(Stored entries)
____________

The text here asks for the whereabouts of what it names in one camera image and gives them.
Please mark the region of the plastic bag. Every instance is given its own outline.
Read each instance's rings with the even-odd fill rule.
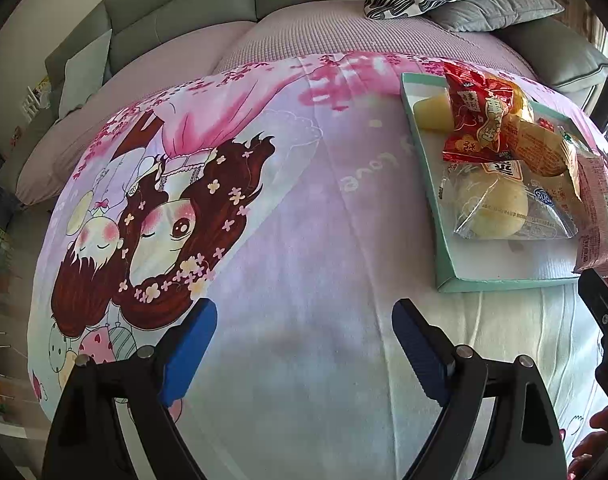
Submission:
[[[565,183],[573,195],[569,178],[541,180],[519,160],[452,165],[448,181],[455,210],[454,232],[463,238],[487,240],[572,238],[577,228],[570,214],[546,190],[550,187],[559,195],[558,188]]]

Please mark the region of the brown hair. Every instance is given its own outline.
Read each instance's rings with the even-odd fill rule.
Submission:
[[[146,196],[146,204],[142,211],[140,204],[143,196]],[[124,240],[122,248],[129,247],[129,243],[139,239],[143,219],[167,200],[167,193],[155,189],[154,172],[142,178],[136,192],[127,196],[126,208],[118,220],[120,238]],[[126,225],[124,219],[129,214],[134,220]],[[103,266],[96,269],[92,258],[79,258],[71,245],[60,264],[50,298],[53,318],[63,335],[78,338],[85,327],[102,320],[111,297],[124,280],[131,258],[132,254],[129,256],[128,253],[123,258],[122,250],[117,249]]]
[[[172,281],[172,278],[180,270],[181,263],[191,256],[198,258],[201,255],[201,266],[213,271],[219,261],[215,251],[219,248],[226,254],[241,237],[246,217],[238,213],[241,207],[245,208],[255,200],[261,191],[261,168],[275,151],[271,139],[272,137],[265,137],[260,140],[258,134],[250,140],[248,146],[231,139],[217,147],[217,156],[207,163],[203,176],[181,194],[180,200],[191,201],[195,212],[195,227],[181,248],[175,265],[165,274],[136,283],[135,288],[127,273],[125,279],[128,288],[117,290],[113,296],[113,303],[121,308],[126,321],[142,330],[155,330],[177,320],[193,304],[188,284],[184,280]],[[211,192],[209,184],[215,180],[219,187],[216,192]],[[233,188],[239,190],[239,201],[231,199]],[[149,199],[145,196],[144,200],[148,205]],[[229,222],[228,230],[223,228],[226,221]],[[139,238],[125,238],[124,241],[124,247],[129,248],[132,257]],[[167,290],[161,289],[164,282],[169,282]],[[160,290],[157,298],[150,303],[143,303],[135,297],[134,290],[146,290],[154,283],[157,283]]]

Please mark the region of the gray sofa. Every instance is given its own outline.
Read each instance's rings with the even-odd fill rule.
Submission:
[[[276,29],[285,26],[283,17],[287,15],[284,13],[289,11],[287,8],[305,2],[323,1],[328,0],[101,1],[46,59],[46,70],[53,87],[50,95],[50,110],[58,110],[66,61],[104,32],[112,29],[113,36],[104,76],[105,86],[98,94],[91,97],[83,108],[71,113],[53,128],[50,126],[55,121],[56,114],[50,110],[43,110],[30,124],[12,156],[0,171],[0,186],[16,194],[25,204],[36,203],[57,195],[72,173],[72,167],[79,159],[83,148],[91,142],[97,133],[98,125],[110,113],[143,97],[146,93],[208,75],[213,71],[231,68],[235,64],[232,60],[237,62],[258,60],[261,55],[258,55],[259,58],[257,56],[253,58],[249,53],[256,54],[258,49],[266,45],[266,41],[258,38],[259,31],[264,35],[275,34]],[[458,35],[447,33],[424,18],[384,20],[396,22],[385,24],[366,23],[369,20],[358,15],[359,12],[356,10],[359,5],[351,4],[352,6],[347,7],[340,2],[348,0],[337,1],[337,6],[331,6],[330,11],[326,9],[324,12],[334,12],[340,16],[339,22],[341,20],[350,22],[350,26],[341,25],[341,30],[333,29],[335,25],[328,26],[327,23],[318,26],[311,18],[316,12],[318,14],[320,12],[315,6],[299,6],[308,13],[308,16],[302,18],[301,12],[294,11],[290,19],[291,21],[301,19],[307,26],[317,27],[312,32],[309,31],[309,35],[313,37],[322,33],[331,36],[336,34],[340,40],[343,40],[346,35],[362,35],[362,38],[353,38],[347,43],[330,42],[346,49],[387,48],[428,56],[458,56],[459,59],[482,62],[492,68],[520,72],[521,75],[538,78],[550,88],[566,94],[580,106],[586,104],[590,95],[594,94],[594,89],[598,88],[608,75],[608,60],[581,36],[552,18],[513,25],[498,31],[496,37],[491,37],[488,33]],[[321,23],[324,17],[320,16],[318,22]],[[387,42],[386,38],[381,39],[391,28],[396,29],[395,41]],[[293,30],[289,34],[296,34],[298,29]],[[368,36],[368,41],[364,40],[364,35]],[[548,38],[545,44],[542,44],[542,35]],[[290,38],[291,43],[299,41],[297,36],[282,36]],[[162,52],[166,57],[185,56],[185,49],[180,51],[176,48],[185,41],[184,38],[196,41],[192,47],[195,59],[187,57],[186,63],[191,65],[194,61],[196,65],[200,65],[199,67],[195,66],[194,70],[175,70],[174,73],[174,69],[169,69],[155,76],[154,80],[142,78],[142,72],[155,70],[166,61]],[[428,42],[431,44],[430,48],[425,48],[426,38],[431,40]],[[439,48],[440,44],[451,40],[456,43],[455,50]],[[328,42],[313,41],[312,44],[301,48],[297,45],[293,48],[282,48],[280,52],[283,52],[284,56],[328,52],[322,48],[326,44]],[[239,45],[243,46],[245,50],[242,54],[239,52],[235,55],[231,54],[236,45],[238,50],[241,48]],[[468,56],[463,51],[466,45],[481,54],[487,45],[495,50],[500,45],[504,49],[500,57],[506,60],[506,64],[502,64],[501,60],[486,63],[483,55]],[[217,50],[215,57],[211,52],[213,49]],[[266,58],[277,57],[273,51],[264,54]],[[519,67],[522,66],[527,68],[520,70]],[[119,80],[126,78],[140,79],[137,85],[131,84],[128,89],[126,87],[120,89]],[[65,138],[64,136],[67,142],[70,139],[75,142],[65,146],[66,142],[61,140]],[[62,154],[53,154],[53,151],[60,148]]]

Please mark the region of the cartoon girl face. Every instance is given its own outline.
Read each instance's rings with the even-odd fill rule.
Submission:
[[[74,251],[78,258],[93,259],[95,268],[103,266],[113,253],[122,247],[117,224],[104,216],[91,218],[75,240]]]
[[[142,224],[142,234],[130,263],[130,283],[165,274],[195,229],[195,211],[189,199],[167,202],[153,209]]]

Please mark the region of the snack package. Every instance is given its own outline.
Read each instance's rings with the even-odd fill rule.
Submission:
[[[586,211],[573,272],[594,268],[608,277],[608,171],[602,156],[577,150],[581,201]]]
[[[454,232],[463,238],[542,240],[577,234],[571,216],[553,202],[540,177],[519,160],[456,164],[450,168],[448,181]],[[560,177],[546,183],[564,195],[568,180],[565,185]]]
[[[455,133],[470,135],[481,148],[501,149],[501,120],[513,106],[514,89],[503,80],[445,62]]]
[[[533,107],[530,105],[530,101],[528,100],[528,95],[524,92],[519,85],[513,83],[513,81],[508,81],[494,74],[484,73],[486,78],[489,79],[497,79],[508,86],[510,86],[513,90],[512,97],[512,107],[508,110],[508,113],[519,116],[520,119],[524,121],[528,121],[529,123],[535,122],[535,112],[533,112]]]
[[[533,124],[519,116],[507,115],[503,127],[508,149],[514,158],[523,160],[530,171],[539,176],[557,176],[568,170],[574,177],[577,174],[577,156],[570,136],[560,128],[555,130],[548,121],[540,121]],[[577,178],[574,183],[579,196]]]
[[[500,137],[500,151],[494,152],[490,148],[482,148],[471,134],[451,135],[444,144],[442,156],[448,162],[501,162],[514,158],[505,136]]]

____________

[EXERCISE INSTRUCTIONS] Could you write all the entries out again exactly, but without their pictures?

[RESULT OF THE EXERCISE]
The text here asks for the whereabouts of what it names in one camera image and gives them.
Please mark the region of the plastic bag. Every instance is given its own outline.
Read each instance's rings with the even-odd fill rule.
Submission:
[[[565,183],[573,195],[569,178],[541,180],[519,160],[452,165],[448,181],[455,210],[454,232],[463,238],[487,240],[572,238],[577,228],[570,214],[546,190],[550,187],[559,195],[558,188]]]

Please mark the region of the brown hair. Every instance is given its own outline.
Read each instance's rings with the even-odd fill rule.
Submission:
[[[146,196],[146,204],[142,211],[140,204],[143,196]],[[124,240],[122,248],[129,247],[129,243],[139,239],[143,219],[167,200],[167,193],[155,189],[154,172],[142,178],[136,192],[127,196],[126,208],[118,220],[120,238]],[[126,225],[124,219],[129,214],[134,220]],[[103,266],[96,269],[92,258],[79,258],[71,245],[60,264],[50,298],[53,318],[63,335],[78,338],[85,327],[102,320],[111,297],[124,280],[131,258],[132,254],[129,256],[128,253],[123,258],[122,250],[117,249]]]
[[[172,281],[172,278],[180,270],[181,263],[191,256],[198,258],[201,255],[201,266],[213,271],[219,261],[215,251],[219,248],[226,254],[241,237],[246,217],[238,213],[241,207],[245,208],[255,200],[261,191],[261,168],[275,151],[271,139],[272,137],[265,137],[260,140],[258,134],[250,140],[248,146],[231,139],[217,147],[217,156],[207,163],[203,176],[181,194],[180,200],[191,201],[195,212],[195,227],[181,248],[175,265],[165,274],[136,283],[135,288],[127,273],[125,279],[128,288],[117,290],[113,296],[113,303],[121,308],[126,321],[142,330],[155,330],[177,320],[193,304],[188,284],[184,280]],[[211,192],[209,184],[215,180],[219,187],[216,192]],[[233,188],[239,190],[239,201],[231,199]],[[149,199],[145,196],[144,200],[148,205]],[[229,222],[228,230],[223,228],[226,221]],[[139,238],[125,238],[124,241],[124,247],[129,248],[132,257]],[[167,290],[161,289],[164,282],[169,282]],[[160,290],[157,298],[150,303],[143,303],[135,297],[134,290],[146,290],[154,283],[157,283]]]

Please mark the region of the gray sofa. Every instance is given its own outline.
Read each instance's rings with the even-odd fill rule.
Submission:
[[[276,29],[285,26],[283,17],[287,15],[284,13],[289,11],[287,8],[305,2],[323,1],[328,0],[101,1],[46,59],[46,70],[53,87],[50,95],[50,110],[58,110],[66,61],[104,32],[112,29],[113,36],[104,76],[105,86],[98,94],[91,97],[83,108],[71,113],[53,128],[50,126],[55,121],[56,114],[50,110],[43,110],[30,124],[12,156],[0,171],[0,186],[16,194],[25,204],[36,203],[57,195],[72,173],[72,167],[79,159],[83,148],[91,142],[97,133],[98,125],[110,113],[143,97],[146,93],[208,75],[213,71],[231,68],[235,64],[232,60],[237,62],[258,60],[261,55],[258,55],[259,58],[257,56],[253,58],[249,53],[256,54],[258,49],[266,45],[266,41],[258,38],[259,31],[264,35],[275,34]],[[458,35],[447,33],[424,18],[384,20],[396,22],[385,24],[366,23],[369,20],[358,15],[359,12],[356,10],[359,5],[351,4],[352,6],[347,7],[340,2],[348,0],[337,1],[337,6],[331,6],[330,11],[326,9],[324,12],[334,12],[340,16],[339,22],[341,20],[350,22],[350,26],[341,25],[341,30],[333,29],[335,25],[328,26],[327,23],[318,26],[311,18],[316,12],[318,14],[320,12],[315,6],[299,6],[308,13],[308,16],[302,18],[301,12],[294,11],[290,19],[291,21],[301,19],[307,26],[317,27],[312,32],[309,31],[309,35],[313,37],[322,33],[331,36],[336,34],[340,40],[343,40],[346,35],[362,35],[362,38],[353,38],[347,43],[330,42],[346,49],[387,48],[428,56],[458,56],[459,59],[482,62],[492,68],[520,72],[521,75],[538,78],[550,88],[566,94],[580,106],[586,104],[590,95],[594,94],[594,89],[598,88],[608,75],[608,60],[581,36],[552,18],[513,25],[498,31],[496,37],[491,37],[488,33]],[[321,23],[324,17],[320,16],[318,22]],[[387,42],[386,38],[381,39],[391,28],[396,29],[395,41]],[[293,30],[289,34],[296,34],[298,29]],[[368,36],[368,41],[364,40],[364,35]],[[548,38],[545,44],[542,44],[542,35]],[[290,38],[291,43],[299,41],[297,36],[282,36]],[[162,52],[166,57],[185,56],[185,49],[180,51],[176,48],[185,41],[184,38],[196,41],[192,47],[195,59],[187,57],[186,63],[191,65],[194,61],[196,65],[200,65],[199,67],[195,66],[194,70],[175,70],[174,73],[174,69],[169,69],[155,76],[154,80],[142,78],[142,72],[155,70],[166,61]],[[428,42],[431,44],[430,48],[425,48],[426,38],[431,40]],[[439,48],[440,44],[451,40],[456,43],[455,50]],[[328,42],[313,41],[312,44],[301,48],[297,45],[293,48],[282,48],[280,52],[283,52],[284,56],[328,52],[322,48],[326,44]],[[239,45],[243,46],[245,50],[242,54],[239,52],[235,55],[231,54],[236,45],[238,50],[241,48]],[[468,56],[463,51],[466,45],[481,54],[487,45],[495,50],[500,45],[504,49],[500,57],[506,60],[506,64],[502,64],[501,60],[486,63],[483,55]],[[217,50],[215,57],[211,52],[213,49]],[[266,58],[277,57],[273,51],[264,54]],[[519,67],[522,66],[527,68],[520,70]],[[119,80],[126,78],[140,79],[137,85],[131,84],[128,89],[126,87],[120,89]],[[65,138],[64,136],[67,142],[70,139],[75,142],[65,146],[66,142],[61,140]],[[62,154],[53,154],[53,151],[60,148]]]

Please mark the region of the cartoon girl face. Every instance is given its own outline.
Read each instance's rings with the even-odd fill rule.
Submission:
[[[74,251],[78,258],[93,259],[95,268],[103,266],[113,253],[122,247],[117,224],[104,216],[91,218],[75,240]]]
[[[142,224],[142,234],[130,263],[130,283],[165,274],[195,229],[195,211],[189,199],[167,202],[153,209]]]

Please mark the region of the snack package. Every instance is given its own outline.
Read each instance's rings with the even-odd fill rule.
Submission:
[[[586,211],[573,272],[594,268],[608,277],[608,171],[602,156],[577,150],[581,201]]]
[[[454,232],[463,238],[542,240],[577,234],[571,216],[553,202],[540,177],[519,160],[456,164],[450,168],[448,181]],[[560,177],[546,183],[564,195],[568,180],[565,185]]]
[[[455,133],[470,135],[481,148],[501,149],[501,120],[513,106],[514,89],[503,80],[445,62]]]
[[[533,107],[530,105],[530,101],[528,100],[528,95],[524,92],[519,85],[513,83],[513,81],[508,81],[494,74],[484,73],[486,78],[489,79],[497,79],[508,86],[510,86],[513,90],[512,97],[512,107],[508,110],[508,113],[519,116],[520,119],[524,121],[528,121],[529,123],[535,122],[535,112],[533,112]]]
[[[533,124],[519,116],[507,115],[503,127],[508,149],[514,158],[523,160],[530,171],[539,176],[557,176],[568,170],[574,177],[577,174],[577,156],[570,136],[560,128],[555,130],[548,121],[540,121]],[[577,178],[574,183],[579,196]]]
[[[500,137],[500,151],[494,152],[490,148],[482,148],[471,134],[451,135],[444,144],[442,156],[448,162],[501,162],[514,158],[505,136]]]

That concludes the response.